One of the fun pars of the game was taking some of these oddball mechs and making them work. Not something stupid like the Charger (that was inexcusable) but take mechs like the Hatchetman or Scorpion and put them into positions to succeed was a blast. It is easy to win when you have Warhammers and Awesomes. It is much more fun to win when you have a lance with some weird shit and you faceroll the enemy.
I still have a whole bookshelf of BattleTech novels, bought on ebay years ago because the originals I had read had all been lost. I might even re-read some of them.
I’m enjoying that part of my MekHQ/Megamek mercenary campaign. Sure, we have an epic 0+/1+ pilot in an Awesome leading the company, but we also have a bunch of weird chassis, like a pair of Lancelots, a Locust (whose pilot has the current assassin crown; all four of her kills are mechs), a Vulcan, and of course a Rifleman. (The company’s second; the first one got blown up in its first battle.)
A lot of it comes down to pilots, and particularly to having good gunners.
I totally agree, and that was a big part of what I didn’t like about the clan tech. While the various clan mechs still have strengths and weaknesses, they are just generally so much more balanced and can hold their own. The 3025 tech really needs smart combined arms approaches to work.
Is there a good online primer on BattleTech lore? Maybe something as simple as a rundown of the different mechs and houses that’s friendly to someone who knows almost nothing about it? My only exposure to the universe is through MechWarrior 2 and 3, and that’s been a minute. I doubt it matters too much to play the game, but the way you guys keep going on about it has made me curious.

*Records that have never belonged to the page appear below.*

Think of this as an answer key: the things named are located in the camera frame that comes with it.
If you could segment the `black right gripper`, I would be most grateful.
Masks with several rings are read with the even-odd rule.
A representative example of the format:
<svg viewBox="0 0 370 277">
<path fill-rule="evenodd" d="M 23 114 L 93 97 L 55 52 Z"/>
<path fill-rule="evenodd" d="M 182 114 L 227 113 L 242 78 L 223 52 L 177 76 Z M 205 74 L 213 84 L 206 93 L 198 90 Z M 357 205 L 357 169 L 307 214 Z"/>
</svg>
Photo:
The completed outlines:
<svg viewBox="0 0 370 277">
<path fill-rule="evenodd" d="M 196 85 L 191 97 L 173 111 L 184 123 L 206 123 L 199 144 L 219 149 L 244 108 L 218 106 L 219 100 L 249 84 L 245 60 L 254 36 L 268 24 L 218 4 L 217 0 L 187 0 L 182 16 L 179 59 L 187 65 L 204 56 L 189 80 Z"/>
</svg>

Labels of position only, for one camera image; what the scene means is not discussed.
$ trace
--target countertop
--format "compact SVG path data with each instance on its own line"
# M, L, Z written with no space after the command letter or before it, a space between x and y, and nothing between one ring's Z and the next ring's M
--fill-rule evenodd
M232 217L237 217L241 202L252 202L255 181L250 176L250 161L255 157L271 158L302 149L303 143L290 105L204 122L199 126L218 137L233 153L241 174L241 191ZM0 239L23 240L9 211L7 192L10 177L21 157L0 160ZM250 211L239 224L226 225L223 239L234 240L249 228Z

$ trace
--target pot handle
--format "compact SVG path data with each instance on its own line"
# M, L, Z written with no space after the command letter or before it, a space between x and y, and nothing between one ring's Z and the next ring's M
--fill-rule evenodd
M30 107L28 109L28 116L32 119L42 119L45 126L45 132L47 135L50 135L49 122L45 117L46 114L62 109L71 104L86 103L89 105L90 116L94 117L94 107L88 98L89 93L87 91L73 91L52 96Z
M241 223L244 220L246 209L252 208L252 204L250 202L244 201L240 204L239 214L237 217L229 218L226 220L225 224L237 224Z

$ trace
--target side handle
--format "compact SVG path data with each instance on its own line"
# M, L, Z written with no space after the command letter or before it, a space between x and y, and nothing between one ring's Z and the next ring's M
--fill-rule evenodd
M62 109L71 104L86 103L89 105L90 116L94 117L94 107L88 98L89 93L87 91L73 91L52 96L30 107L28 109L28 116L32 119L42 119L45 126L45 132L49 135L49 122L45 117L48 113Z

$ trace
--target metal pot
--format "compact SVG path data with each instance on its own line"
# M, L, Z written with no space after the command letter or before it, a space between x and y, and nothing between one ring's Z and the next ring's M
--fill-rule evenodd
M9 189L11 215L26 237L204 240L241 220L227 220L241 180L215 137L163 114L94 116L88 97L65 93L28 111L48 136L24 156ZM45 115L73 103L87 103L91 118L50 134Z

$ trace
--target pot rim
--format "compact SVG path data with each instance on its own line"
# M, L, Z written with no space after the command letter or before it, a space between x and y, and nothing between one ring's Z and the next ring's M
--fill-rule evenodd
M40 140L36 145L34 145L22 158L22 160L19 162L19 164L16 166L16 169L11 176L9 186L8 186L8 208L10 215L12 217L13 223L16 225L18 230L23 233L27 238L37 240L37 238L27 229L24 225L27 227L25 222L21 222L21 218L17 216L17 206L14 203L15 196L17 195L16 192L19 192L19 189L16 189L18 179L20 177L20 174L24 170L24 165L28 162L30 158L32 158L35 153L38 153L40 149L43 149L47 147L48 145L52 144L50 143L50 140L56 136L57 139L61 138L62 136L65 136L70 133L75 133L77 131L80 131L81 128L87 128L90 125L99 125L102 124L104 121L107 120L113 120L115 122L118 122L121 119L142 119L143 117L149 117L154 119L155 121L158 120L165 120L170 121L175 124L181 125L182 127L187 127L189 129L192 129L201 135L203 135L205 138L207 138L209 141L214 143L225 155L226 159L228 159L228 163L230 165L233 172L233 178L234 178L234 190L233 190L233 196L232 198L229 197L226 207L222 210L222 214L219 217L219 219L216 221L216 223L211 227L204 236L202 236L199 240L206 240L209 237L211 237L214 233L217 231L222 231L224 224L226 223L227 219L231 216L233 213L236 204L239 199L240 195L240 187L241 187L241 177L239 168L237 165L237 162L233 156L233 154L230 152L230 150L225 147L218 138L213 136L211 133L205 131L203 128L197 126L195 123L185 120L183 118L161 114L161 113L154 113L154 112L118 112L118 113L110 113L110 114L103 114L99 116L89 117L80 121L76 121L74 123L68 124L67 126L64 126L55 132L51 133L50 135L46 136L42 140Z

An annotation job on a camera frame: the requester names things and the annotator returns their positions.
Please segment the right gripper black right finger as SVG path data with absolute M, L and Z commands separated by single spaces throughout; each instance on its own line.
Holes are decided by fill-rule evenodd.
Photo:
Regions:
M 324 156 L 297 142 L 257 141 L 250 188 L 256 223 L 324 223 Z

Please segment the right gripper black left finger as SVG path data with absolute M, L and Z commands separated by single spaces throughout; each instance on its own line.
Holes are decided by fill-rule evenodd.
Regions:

To be more pedantic, the original MechWarrior pen and paper game added an RPG layer to the traditional BattleTech hex-based tabletop game. In video gaming however, ‘MechWarrior’ games tended to be first-person affairs while the old ‘BattleTech’-branded games, such as Crescent Hawks, were more turn-based top down. To add further confusion, you had the ‘MechCommander’ series being an RTS.
Outside of the PC, I only played the Wargames. I didn’t understand the appeal of the RPG, when you could just blasting each other with giant mechs.
That being said, since Shadowrun and Battletech are being revived, I wonder if they will tacke Renegade Legion? Sadly, I never got to play with Gravy Tanks, despite my older brothers owning the game.
I played in one or two MechWarrior RPG campaigns (pen and paper, face to face, real people) and they were pretty fun. If you got into the BattleTech lore, it was a reasonable SciFi RPG universe, with cool 'Mech combat. Not as intriguing as, say, Fading Suns, but cool.
i enjoyed smashing the giant robots together, but the most fun I had in the BT universe was with the Mechwarrior RPG.
It helped that we had an excellent GM, but all the stuff that spun up from trying to find replacement parts, ammunition and other supplies plays straight to the compromises mentioned by Fishbreath in his MegaMek game. It’s why it resonates with me so strongly when scharmers writes “Succession War era garbage” because boy did I drop into combat in some garbage.
The Mechwarrior RPG is why I was thrilled to hear this game’s campaign area will be in The Reach. It means I might run into House Marik forces on the field and dice rolls made ~25 years ago mean I will outright murder those people.